Required action => Take from the entries below the stretch from the line with "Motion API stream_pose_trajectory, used" through the line with "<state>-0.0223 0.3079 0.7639", and return it exactly, leaving the pictures out.

Dataset records =>
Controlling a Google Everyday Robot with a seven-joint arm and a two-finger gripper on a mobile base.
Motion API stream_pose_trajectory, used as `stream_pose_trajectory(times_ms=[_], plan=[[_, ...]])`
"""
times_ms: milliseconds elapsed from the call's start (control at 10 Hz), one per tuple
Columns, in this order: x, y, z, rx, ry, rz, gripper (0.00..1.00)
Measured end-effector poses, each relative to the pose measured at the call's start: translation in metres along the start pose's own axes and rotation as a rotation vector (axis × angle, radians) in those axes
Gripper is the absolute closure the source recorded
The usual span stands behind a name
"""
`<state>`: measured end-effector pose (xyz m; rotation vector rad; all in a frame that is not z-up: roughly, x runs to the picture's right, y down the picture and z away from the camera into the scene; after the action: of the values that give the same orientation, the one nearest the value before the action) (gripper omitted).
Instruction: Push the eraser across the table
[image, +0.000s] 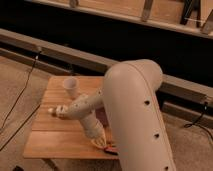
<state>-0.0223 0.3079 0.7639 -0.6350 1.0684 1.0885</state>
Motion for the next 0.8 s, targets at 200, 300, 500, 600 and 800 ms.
stream_pose_trajectory(times_ms=[200, 300, 500, 600, 800], plan=[[0.005, 0.013, -0.003, -0.012, 0.001, -0.027, 1.0], [0.009, 0.02, -0.004, -0.016, 0.005, -0.041, 1.0], [0.019, 0.034, -0.006, -0.018, 0.013, -0.065, 1.0], [0.025, 0.037, -0.006, -0.016, 0.017, -0.064, 1.0], [0.04, 0.038, -0.003, -0.01, 0.025, -0.049, 1.0]])
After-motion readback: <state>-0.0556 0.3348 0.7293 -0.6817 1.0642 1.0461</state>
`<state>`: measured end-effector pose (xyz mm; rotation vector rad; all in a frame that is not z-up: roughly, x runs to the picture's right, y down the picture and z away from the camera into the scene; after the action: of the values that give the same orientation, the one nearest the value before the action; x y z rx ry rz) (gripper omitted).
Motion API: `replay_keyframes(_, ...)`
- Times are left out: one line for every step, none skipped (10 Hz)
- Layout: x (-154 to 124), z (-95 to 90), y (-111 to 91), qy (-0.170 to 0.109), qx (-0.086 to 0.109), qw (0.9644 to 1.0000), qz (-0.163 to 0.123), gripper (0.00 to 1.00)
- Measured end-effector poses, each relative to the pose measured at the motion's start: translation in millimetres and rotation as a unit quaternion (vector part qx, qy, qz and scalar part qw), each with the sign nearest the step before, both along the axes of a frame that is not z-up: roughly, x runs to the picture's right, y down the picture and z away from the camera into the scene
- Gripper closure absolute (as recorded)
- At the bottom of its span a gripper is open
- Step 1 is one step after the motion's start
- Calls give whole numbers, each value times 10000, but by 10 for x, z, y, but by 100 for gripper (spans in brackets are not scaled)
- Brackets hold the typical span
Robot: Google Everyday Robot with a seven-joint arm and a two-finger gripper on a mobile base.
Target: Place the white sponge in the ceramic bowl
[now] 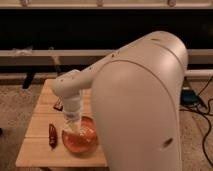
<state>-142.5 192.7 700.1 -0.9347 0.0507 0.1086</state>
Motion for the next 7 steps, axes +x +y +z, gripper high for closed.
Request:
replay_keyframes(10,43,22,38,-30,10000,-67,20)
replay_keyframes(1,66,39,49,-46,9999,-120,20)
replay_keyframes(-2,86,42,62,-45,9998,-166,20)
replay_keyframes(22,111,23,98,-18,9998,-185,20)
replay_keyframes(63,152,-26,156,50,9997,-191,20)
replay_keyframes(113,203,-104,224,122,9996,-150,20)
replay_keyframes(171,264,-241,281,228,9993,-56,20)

Result of the exercise =>
Motion API stream_pose_trajectory, used as `stream_pose_trajectory(times_ms=[_], plan=[[_, ...]])`
"""
times_ms: milliseconds elapsed from the call's start (control at 10 Hz), one per tuple
Columns, in this order: x, y, z, rx, ry, rz, gripper (0.00..1.00)
Measured end-effector poses, each relative to the pose measured at the call's start: translation in metres along the start pose's own axes and rotation as a rotation vector (axis × angle, radians) in those axes
Gripper is the absolute closure the source recorded
The usual span stands behind a name
"""
`<state>`: measured end-effector pose (xyz m; rotation vector rad; all in a frame that is not z-up: roughly, x runs to the picture's right, y down the picture and z away from the camera into the scene; after the action: of the values that give the same orientation, the one nearest the value before the action) (gripper omitted).
Instruction: Push the eraser across the table
[image, +0.000s] 
<state>-0.0223 0.3079 0.7639 -0.6350 1.0684 1.0885</state>

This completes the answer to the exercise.